The capacity of coastal ecosystems to store carbon and the potential to trade this carbon termed "Blue Carbon" automatically assigns a potential value to processes which sequester carbon. Thus an improved understanding of how microbial mortality and metabolism controls the vast reservoir of recalcitrant dissolved organic matter in the oceans is a step towards constraining and valuing Blue Carbon with UK coastal waters and all marine environments. I have established a link with Dr Martin Johnson (University of East Anglia) of the CEBlue Carbon project which is part of the NERC/DEFRA Shelf Sea Biogeochemistry Programme, the aims of which include extending the definition of Blue Carbon to deep storage sites. I will supply data on how marine microbial mortality and exudation influences the microbial carbon pump and thus support their objectives.
The project will also have benefit to those in the commercial sector with an interest in the characterization of organic molecules, in the first instance through the industrial project partner Waters Corporation. Resulting technologies developed and protocols optimized will benefit a myriad of commercial stakeholders in fields such as water quality testing, and pharmacology. In order to maximize the impact of technological advances made by the project a two day workshop will be held the National Oceanography Centre (NOC) to bring together international stakeholders with an interest in the characterization of small organic molecules using the developing technology Convergence Chromatography. Funds for this activity have been requested and detailed in the Justification of Resources statement as well as the provision of some funding by my industrial partner Dr Tim Jenkins of Waters Corporation (letter of support included).

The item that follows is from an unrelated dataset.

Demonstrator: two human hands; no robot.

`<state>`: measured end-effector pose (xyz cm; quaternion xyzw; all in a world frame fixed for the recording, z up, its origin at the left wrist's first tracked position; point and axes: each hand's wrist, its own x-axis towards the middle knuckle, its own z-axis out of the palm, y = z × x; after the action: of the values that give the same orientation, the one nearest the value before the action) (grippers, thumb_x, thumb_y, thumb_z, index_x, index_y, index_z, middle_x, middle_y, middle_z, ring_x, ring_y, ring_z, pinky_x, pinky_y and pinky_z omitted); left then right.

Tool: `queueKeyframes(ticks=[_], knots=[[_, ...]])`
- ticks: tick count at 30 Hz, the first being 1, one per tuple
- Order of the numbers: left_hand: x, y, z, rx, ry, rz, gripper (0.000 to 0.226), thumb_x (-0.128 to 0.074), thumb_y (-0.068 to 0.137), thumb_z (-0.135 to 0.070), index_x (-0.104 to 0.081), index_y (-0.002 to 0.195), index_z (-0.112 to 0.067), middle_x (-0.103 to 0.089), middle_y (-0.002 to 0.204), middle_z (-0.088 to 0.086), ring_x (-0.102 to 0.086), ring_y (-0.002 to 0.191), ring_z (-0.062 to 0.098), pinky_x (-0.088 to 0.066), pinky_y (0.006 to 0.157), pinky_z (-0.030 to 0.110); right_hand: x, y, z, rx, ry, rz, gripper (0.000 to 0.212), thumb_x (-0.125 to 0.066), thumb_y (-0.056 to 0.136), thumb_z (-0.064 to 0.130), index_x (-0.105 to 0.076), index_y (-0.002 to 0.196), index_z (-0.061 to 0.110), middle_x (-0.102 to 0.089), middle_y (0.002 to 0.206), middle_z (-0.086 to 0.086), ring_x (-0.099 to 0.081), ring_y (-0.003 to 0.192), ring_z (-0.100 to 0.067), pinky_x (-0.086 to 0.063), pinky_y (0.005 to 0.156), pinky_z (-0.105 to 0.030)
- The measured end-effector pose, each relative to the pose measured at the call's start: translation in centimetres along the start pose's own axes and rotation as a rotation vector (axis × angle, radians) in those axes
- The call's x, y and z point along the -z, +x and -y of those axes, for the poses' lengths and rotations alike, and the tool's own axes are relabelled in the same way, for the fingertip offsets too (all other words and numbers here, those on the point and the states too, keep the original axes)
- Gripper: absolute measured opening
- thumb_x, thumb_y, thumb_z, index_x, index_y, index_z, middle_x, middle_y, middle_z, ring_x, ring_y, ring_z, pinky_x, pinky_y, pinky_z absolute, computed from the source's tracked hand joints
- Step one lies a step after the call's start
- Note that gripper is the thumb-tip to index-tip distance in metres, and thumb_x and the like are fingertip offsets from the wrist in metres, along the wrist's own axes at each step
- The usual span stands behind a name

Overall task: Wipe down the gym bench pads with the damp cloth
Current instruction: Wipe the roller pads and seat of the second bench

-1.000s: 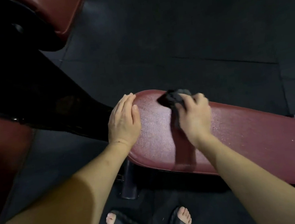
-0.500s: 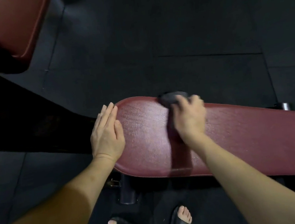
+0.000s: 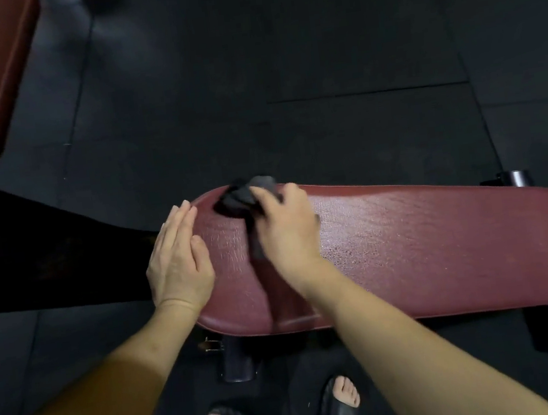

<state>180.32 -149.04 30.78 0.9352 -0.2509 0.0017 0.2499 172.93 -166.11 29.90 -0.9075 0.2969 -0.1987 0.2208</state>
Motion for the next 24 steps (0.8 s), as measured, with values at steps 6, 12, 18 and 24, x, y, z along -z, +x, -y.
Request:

As the project has relevance to understanding the availability of commercially valuable marine species and predicting potential changes in climate it has obvious benefits and interest to the general public. Throughout the project a website will be maintained to convey the projects aims and findings and feature a video log of life at sea. All opportunities to raise the project's profile via media activities will be taken and I will maximise my efficiency in this endeavour by attending the NERC training course "Engaging the public with your research". News releases and editorial feature pitches will be issued to the mainstream media and specialist environmental interest outlets via the NOC Communications Office. I will contribute to the NOC news letter, NOC open day, Marine Life talks and the NERC publication Planet Earth. A school programme will be conducted and I will participate in the Royal Society MP pairing scheme.